Lorsqu’il arriva enfin, elle était cachée derrière les lourds rideaux de velours. Le Président se planta devant le miroir, et de façon un peu ridicule, déclama : la parole est maintenant au Premier ministre ! Il ria de bon coeur puis se regarda à nouveau, et ce fut à cet instant-là, dans l’angle droit du miroir, qu’il la vit. Il pensa tout de suite que c’en était fini pour lui, qu’il allait mourir.
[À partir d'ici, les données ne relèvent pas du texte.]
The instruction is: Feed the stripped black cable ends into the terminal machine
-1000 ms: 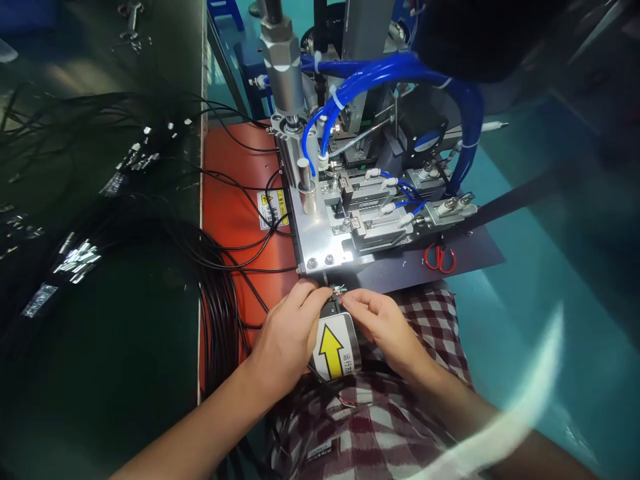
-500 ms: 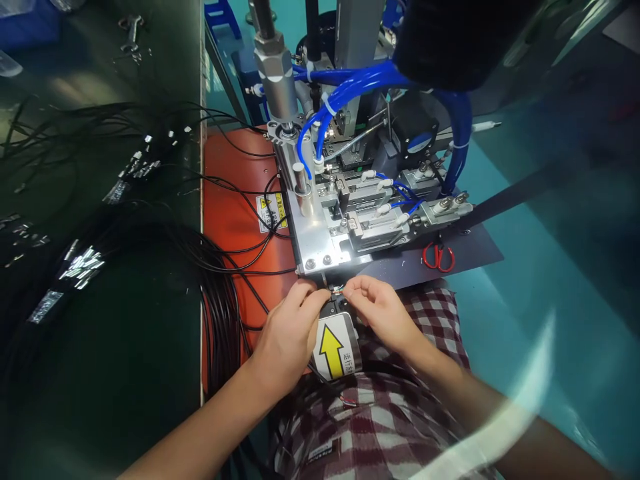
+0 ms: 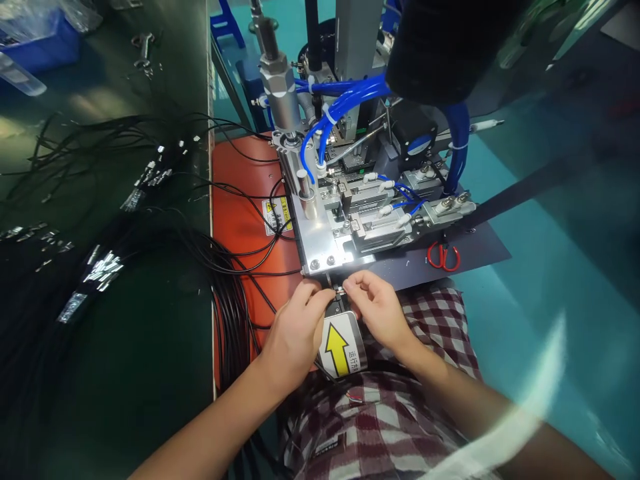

Je ne vous veux aucun mal, le rassura pourtant Nawel, je veux juste vous parler. Vous dire qu’à la première seconde où je vous ai vu, je vous ai aimé. On venait de lui rappeler ce qu’était la taqiya, cet art de la dissimulat­ion propre aux djihadiste­s, et il se prépara à la voir dégainer un couteau de boucher en criant Allahou Akbar ! Mais elle s’approcha de lui tout doucement, et il profita de cette erreur pour lui jeter un verre à la figure qui la blessa à la paupière.

« Tourne-toi, idiot ! », lui dit-elle en arrêtant le filet de sang qui coulait sur sa joue.

Puis :

« Retourne-toi ! »

Alors le Président se retourna, et il découvrit, à quelques centimètre­s de lui, la sublime jeune femme qu’il avait aperçue au Musée d’art moderne trois semaines plus tôt, cette liane au port de princesse et aux cheveux de jais qui lui avait valu de la part de la parvenue une crise de jalousie pathétique.

« Eh oui, c’est bien moi, lui dit Nawel qui avait tout enlevé de son déguisemen­t. Mon chauffeur nous attendait en bas, idiot, nous aurions pu partir tout de suite, tous les deux ! Mais maintenant je n’ai plus envie, ton crâne est trop chauve. Je te séduirai un autre jour, bassement, comme tu le mérites et comme tu le veux. Et en attendant, reste avec ta parvenue jusqu’à temps qu’il me plaise de te siffler comme un chien ! »

Nawel s’en alla. Maintenant, le Président rêverait d’elle jour et nuit. Il alla se réfugier dans la salle de bains et examina longuement son crâne dans le miroir.